Work to be completed - From the listing below, copy only the lines running from the line that contains "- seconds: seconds" to the line that contains "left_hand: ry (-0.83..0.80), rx", both included.

Recorded information -
*** Block opens ***

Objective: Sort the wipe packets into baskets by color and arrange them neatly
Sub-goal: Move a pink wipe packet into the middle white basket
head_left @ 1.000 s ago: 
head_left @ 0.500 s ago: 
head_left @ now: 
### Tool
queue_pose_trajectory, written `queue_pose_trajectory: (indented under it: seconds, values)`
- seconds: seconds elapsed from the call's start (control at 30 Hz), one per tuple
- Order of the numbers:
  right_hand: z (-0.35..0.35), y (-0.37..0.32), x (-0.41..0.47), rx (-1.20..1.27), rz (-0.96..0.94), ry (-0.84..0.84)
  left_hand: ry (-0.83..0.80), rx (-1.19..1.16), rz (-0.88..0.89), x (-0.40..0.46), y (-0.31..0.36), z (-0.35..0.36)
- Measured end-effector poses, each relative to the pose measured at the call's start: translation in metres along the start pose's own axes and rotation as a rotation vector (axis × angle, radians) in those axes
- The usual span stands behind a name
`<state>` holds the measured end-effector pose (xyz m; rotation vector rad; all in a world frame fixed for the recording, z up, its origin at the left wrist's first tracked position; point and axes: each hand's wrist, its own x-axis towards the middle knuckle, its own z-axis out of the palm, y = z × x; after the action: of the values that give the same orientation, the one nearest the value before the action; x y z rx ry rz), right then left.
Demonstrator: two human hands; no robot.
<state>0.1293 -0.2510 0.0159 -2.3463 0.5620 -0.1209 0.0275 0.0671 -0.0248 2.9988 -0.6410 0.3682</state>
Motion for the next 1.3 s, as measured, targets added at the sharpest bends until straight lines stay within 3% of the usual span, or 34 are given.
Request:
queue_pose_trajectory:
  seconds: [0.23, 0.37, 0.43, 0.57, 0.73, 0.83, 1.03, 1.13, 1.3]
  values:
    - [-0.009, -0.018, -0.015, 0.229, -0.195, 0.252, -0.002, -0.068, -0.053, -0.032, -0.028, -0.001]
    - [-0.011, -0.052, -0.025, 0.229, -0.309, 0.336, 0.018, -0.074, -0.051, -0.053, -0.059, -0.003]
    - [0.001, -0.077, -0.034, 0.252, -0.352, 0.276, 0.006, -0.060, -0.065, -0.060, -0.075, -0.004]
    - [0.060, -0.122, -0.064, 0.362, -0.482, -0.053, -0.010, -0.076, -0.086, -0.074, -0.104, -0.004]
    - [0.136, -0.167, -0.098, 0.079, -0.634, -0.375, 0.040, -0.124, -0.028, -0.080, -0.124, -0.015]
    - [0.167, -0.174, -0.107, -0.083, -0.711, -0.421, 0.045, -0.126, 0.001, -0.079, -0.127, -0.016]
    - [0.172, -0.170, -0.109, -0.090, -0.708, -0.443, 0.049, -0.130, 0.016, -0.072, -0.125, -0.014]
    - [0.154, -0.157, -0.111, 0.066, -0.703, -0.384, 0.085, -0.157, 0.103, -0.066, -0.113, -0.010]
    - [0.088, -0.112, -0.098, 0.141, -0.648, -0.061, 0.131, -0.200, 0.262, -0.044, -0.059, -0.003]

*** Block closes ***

Output for this task -
- seconds: seconds elapsed from the call's start (control at 30 Hz), one per tuple
- Order of the numbers:
  right_hand: z (-0.35..0.35), y (-0.37..0.32), x (-0.41..0.47), rx (-1.20..1.27), rz (-0.96..0.94), ry (-0.84..0.84)
  left_hand: ry (-0.83..0.80), rx (-1.19..1.16), rz (-0.88..0.89), x (-0.40..0.46), y (-0.31..0.36), z (-0.35..0.36)

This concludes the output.